START Source data
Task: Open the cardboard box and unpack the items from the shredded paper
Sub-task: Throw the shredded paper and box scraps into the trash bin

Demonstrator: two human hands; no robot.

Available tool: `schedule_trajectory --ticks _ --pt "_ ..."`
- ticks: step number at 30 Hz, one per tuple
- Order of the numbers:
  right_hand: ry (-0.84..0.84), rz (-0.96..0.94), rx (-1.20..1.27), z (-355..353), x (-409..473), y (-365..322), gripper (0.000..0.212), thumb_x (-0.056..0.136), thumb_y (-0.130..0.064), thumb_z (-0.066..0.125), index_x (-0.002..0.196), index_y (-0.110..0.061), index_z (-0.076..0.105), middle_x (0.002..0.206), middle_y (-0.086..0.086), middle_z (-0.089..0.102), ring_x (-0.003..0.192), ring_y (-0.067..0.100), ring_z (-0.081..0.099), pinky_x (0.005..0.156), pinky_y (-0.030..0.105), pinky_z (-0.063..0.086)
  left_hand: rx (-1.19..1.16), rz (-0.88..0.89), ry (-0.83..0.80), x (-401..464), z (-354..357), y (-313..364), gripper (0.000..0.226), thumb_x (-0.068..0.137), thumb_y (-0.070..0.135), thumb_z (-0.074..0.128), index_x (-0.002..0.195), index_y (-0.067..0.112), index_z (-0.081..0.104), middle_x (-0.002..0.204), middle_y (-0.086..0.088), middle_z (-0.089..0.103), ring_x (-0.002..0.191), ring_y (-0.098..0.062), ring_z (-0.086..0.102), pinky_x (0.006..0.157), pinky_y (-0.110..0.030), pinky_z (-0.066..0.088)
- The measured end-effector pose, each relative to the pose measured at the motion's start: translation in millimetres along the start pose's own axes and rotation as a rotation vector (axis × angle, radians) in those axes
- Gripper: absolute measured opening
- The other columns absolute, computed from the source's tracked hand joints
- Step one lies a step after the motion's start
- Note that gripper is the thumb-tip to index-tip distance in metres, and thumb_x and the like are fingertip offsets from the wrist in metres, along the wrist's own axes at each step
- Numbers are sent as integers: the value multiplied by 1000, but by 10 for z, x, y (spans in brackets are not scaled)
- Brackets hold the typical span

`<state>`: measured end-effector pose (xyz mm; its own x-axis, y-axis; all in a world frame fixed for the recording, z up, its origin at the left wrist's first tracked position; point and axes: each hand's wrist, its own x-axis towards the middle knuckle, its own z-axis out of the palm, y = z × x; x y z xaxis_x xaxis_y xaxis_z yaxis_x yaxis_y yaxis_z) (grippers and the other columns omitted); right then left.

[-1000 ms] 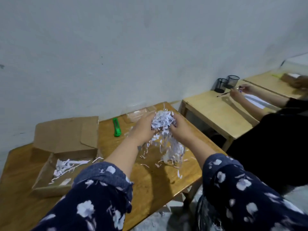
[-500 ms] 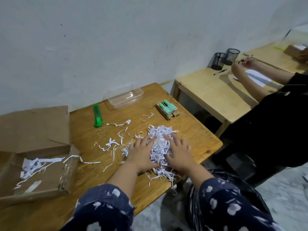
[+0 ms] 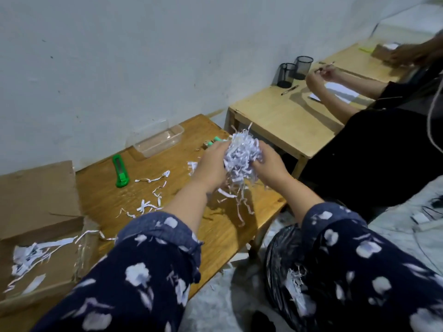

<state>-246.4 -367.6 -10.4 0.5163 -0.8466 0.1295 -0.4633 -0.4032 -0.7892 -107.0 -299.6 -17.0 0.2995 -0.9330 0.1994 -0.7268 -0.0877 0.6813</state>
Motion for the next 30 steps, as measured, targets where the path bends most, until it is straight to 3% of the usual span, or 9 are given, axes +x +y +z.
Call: schedule_trajectory --ticks 3,8,12,17,21,26,28,30 --pt "117 37 -13 -439 -134 173 37 85 -4 55 121 -15 59 119 8 62 109 20 55 85 25 38 8 93 -44 167 270 376 65 77 2 74 136 11 50 132 -10 53 122 -25 49 101 -23 32" --pt "231 174 -116 -1099 -616 758 35 84 -4 56 118 -9 58 115 14 61 106 24 55 81 27 39 -27 176 -218 220 1192 869 66 77 6 73 137 17 49 129 -11 52 120 -29 51 101 -43 44" --pt "271 351 -122 -1407 -1082 1424 38 83 -1 54 119 -12 57 113 13 58 105 27 55 82 27 39 -103 228 -362 24 1976 1208 63 78 15 76 135 16 50 122 -9 53 115 -27 52 96 -41 45" --pt "266 572 -111 -1490 -1572 2282 48 81 1 49 126 -15 53 119 13 56 110 26 51 84 24 35 -118 194 -564 -244 2859 1330 70 76 2 73 139 15 46 124 -6 51 120 -23 48 101 -36 41" --pt "236 658 -38 -1291 -1865 2990 47 77 3 50 121 -11 58 117 13 61 110 26 53 83 22 35 -81 108 -703 -465 3589 1096 74 71 6 77 139 13 47 128 -9 52 123 -26 47 104 -41 40" --pt "140 769 81 -695 -2256 4111 22 78 -7 56 96 -13 66 88 4 70 81 19 63 71 32 48 50 -6 -867 -849 4667 351 80 73 11 74 144 18 38 139 -6 45 129 -25 41 106 -42 38" --pt "87 841 96 -450 -2422 4435 25 76 -7 59 98 -15 67 92 4 70 87 20 64 72 28 48 92 -49 -942 -993 4910 87 83 73 16 73 145 24 34 143 -3 42 132 -25 39 107 -41 37" --pt "20 940 115 -143 -2610 4824 37 77 -14 62 113 -18 64 107 6 67 101 23 63 76 22 46 122 -94 -1008 -1183 5210 -194 86 71 21 73 146 26 32 148 -2 38 135 -24 37 109 -41 35"
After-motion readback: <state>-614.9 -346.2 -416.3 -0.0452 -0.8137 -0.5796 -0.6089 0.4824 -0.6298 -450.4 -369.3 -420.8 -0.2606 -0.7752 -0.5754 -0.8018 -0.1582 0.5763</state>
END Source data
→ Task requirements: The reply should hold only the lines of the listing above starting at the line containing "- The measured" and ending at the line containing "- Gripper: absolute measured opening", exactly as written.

→ Response box:
- The measured end-effector pose, each relative to the pose measured at the motion's start: translation in millimetres along the start pose's own axes and rotation as a rotation vector (axis × angle, radians) in those axes
- Gripper: absolute measured opening

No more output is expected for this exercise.